- _Task_
Looking through the material below, say how many lines contain the string "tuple" and add nothing more.

- _Exercise materials_
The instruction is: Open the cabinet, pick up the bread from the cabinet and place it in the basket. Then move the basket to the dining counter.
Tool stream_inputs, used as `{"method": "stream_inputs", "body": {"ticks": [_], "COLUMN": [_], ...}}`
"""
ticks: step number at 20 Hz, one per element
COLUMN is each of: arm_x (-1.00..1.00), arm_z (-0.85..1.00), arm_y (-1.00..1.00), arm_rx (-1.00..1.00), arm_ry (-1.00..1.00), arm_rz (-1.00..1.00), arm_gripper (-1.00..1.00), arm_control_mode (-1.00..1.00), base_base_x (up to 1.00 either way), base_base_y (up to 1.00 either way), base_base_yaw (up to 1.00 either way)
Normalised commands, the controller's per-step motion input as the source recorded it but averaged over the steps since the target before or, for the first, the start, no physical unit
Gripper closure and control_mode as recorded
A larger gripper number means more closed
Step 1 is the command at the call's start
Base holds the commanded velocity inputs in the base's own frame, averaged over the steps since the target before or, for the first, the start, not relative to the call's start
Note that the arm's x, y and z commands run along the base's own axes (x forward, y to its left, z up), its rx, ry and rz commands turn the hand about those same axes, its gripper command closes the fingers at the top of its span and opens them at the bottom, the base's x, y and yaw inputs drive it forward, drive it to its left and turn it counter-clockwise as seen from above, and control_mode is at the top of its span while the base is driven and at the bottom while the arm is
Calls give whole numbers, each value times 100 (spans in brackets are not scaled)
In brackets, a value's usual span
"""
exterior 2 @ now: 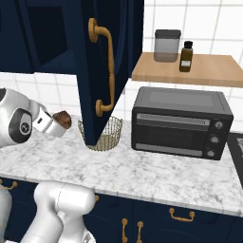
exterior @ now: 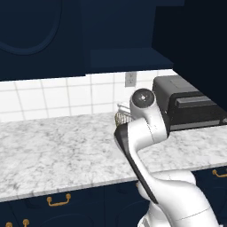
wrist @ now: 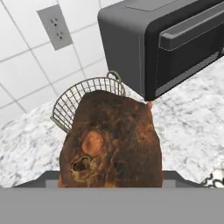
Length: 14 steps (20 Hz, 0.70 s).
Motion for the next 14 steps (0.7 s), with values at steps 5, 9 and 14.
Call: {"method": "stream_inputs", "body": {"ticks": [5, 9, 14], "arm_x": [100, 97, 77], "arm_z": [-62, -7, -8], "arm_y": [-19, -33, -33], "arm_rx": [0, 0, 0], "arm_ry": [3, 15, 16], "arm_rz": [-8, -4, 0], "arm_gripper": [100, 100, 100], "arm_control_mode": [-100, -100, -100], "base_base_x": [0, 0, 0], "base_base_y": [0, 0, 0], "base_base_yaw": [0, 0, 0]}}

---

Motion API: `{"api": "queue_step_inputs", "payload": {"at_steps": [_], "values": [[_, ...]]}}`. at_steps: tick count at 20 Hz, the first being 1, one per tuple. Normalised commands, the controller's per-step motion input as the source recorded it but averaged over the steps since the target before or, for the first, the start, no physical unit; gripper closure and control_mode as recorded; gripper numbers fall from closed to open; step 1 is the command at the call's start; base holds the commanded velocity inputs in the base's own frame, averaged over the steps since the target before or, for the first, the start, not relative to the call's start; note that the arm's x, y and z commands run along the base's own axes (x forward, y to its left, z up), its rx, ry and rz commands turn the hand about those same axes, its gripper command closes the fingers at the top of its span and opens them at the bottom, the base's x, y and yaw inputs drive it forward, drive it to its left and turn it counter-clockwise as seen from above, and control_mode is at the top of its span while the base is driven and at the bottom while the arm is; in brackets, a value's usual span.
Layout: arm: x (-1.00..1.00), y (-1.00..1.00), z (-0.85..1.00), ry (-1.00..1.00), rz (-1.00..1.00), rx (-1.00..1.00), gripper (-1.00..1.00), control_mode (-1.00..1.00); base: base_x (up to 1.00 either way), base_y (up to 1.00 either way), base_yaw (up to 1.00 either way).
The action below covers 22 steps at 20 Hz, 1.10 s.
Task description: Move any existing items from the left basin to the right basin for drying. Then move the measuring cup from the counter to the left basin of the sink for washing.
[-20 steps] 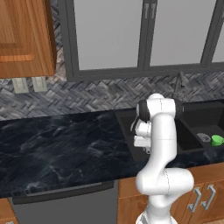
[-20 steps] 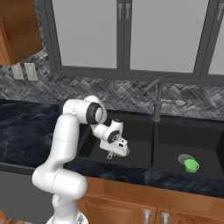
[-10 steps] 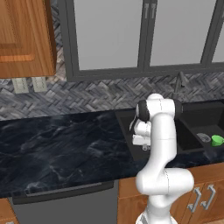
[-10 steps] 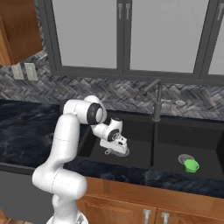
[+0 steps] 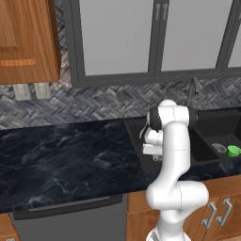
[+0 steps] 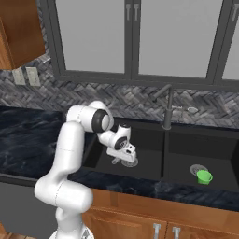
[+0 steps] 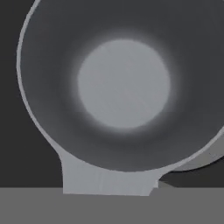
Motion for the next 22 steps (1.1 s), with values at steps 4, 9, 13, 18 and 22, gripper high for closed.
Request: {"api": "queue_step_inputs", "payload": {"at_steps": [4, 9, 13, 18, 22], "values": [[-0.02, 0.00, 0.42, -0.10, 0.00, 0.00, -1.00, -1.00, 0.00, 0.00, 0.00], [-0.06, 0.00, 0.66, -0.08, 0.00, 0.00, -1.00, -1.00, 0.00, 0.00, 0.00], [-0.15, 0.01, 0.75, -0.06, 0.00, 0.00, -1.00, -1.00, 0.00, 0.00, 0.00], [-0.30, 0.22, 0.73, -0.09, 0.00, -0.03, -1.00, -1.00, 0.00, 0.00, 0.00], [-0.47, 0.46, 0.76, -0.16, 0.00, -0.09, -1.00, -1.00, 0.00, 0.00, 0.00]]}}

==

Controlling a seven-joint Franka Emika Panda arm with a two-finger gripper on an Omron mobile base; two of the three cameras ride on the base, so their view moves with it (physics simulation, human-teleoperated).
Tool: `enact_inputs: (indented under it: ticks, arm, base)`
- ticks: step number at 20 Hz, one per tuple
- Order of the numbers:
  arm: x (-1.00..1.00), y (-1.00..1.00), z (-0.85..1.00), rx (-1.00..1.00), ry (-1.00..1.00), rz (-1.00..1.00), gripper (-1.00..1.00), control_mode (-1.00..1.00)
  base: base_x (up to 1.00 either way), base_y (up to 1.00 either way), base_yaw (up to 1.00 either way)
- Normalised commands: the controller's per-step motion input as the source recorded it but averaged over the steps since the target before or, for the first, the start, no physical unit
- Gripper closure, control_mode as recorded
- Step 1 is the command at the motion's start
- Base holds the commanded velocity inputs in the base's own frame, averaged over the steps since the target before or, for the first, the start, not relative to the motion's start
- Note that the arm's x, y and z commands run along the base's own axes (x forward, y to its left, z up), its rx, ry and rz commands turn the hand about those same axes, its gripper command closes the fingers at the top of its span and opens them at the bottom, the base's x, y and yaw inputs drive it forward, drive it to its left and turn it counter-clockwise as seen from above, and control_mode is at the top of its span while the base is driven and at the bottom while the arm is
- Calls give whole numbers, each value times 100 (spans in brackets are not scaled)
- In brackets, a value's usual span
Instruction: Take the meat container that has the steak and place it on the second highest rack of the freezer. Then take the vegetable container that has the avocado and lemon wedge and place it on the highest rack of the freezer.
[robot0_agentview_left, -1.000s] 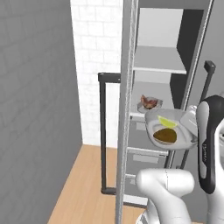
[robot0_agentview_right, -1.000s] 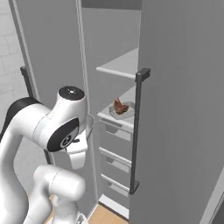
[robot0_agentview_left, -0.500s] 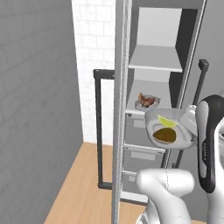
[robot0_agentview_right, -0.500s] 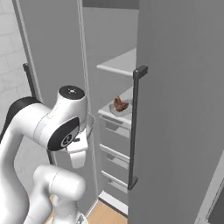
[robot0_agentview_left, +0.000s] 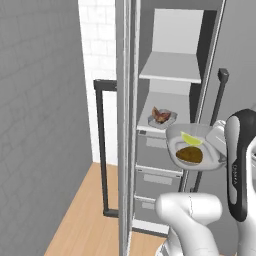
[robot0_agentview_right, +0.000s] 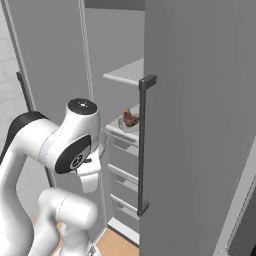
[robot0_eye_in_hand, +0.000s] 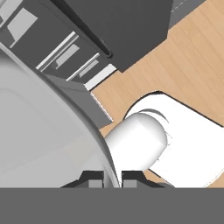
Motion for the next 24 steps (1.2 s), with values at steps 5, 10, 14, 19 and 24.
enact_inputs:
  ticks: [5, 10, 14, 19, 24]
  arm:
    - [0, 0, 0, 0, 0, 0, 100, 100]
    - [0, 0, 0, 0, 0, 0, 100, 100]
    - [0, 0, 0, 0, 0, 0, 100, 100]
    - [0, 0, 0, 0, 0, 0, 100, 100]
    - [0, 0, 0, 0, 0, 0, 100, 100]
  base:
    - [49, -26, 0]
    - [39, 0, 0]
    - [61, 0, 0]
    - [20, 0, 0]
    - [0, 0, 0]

- _Written response_
2